▼▼▼
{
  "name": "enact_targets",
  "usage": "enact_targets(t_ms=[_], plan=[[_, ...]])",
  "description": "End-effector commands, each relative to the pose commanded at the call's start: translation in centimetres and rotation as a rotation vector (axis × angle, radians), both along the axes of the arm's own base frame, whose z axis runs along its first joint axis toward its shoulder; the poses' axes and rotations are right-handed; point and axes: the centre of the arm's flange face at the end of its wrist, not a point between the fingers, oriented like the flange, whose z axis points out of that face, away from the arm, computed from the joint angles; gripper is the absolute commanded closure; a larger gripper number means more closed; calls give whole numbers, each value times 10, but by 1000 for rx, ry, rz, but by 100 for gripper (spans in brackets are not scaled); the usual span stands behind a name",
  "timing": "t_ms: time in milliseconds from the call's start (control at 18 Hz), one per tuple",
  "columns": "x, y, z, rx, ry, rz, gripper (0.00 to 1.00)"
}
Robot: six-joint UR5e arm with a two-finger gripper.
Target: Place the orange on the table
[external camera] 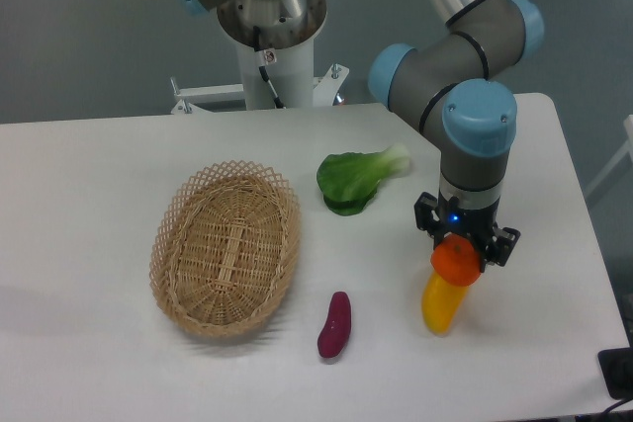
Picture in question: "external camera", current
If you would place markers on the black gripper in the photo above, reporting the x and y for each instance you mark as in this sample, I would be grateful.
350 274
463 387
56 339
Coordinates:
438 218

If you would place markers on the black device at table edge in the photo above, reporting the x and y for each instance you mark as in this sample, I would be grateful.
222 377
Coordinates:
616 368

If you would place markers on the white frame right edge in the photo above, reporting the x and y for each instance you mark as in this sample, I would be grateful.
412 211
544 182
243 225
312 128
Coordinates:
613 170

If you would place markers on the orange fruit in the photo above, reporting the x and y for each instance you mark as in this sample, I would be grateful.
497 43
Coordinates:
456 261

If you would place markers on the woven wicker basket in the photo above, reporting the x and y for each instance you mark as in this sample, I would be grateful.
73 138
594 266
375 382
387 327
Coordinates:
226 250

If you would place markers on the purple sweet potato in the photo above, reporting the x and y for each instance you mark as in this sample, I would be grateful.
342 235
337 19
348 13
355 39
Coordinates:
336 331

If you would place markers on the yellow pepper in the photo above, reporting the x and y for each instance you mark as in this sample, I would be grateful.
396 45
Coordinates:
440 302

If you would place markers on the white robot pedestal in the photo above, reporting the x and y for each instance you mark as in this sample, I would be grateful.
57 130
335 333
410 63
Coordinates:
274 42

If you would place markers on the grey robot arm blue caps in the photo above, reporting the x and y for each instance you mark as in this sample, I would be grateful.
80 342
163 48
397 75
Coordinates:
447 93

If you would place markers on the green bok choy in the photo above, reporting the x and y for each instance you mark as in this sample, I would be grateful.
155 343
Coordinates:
▲▲▲
# Task goal
Among the lines of the data above, count those containing the word "table" and report the total alone.

# Answer section
2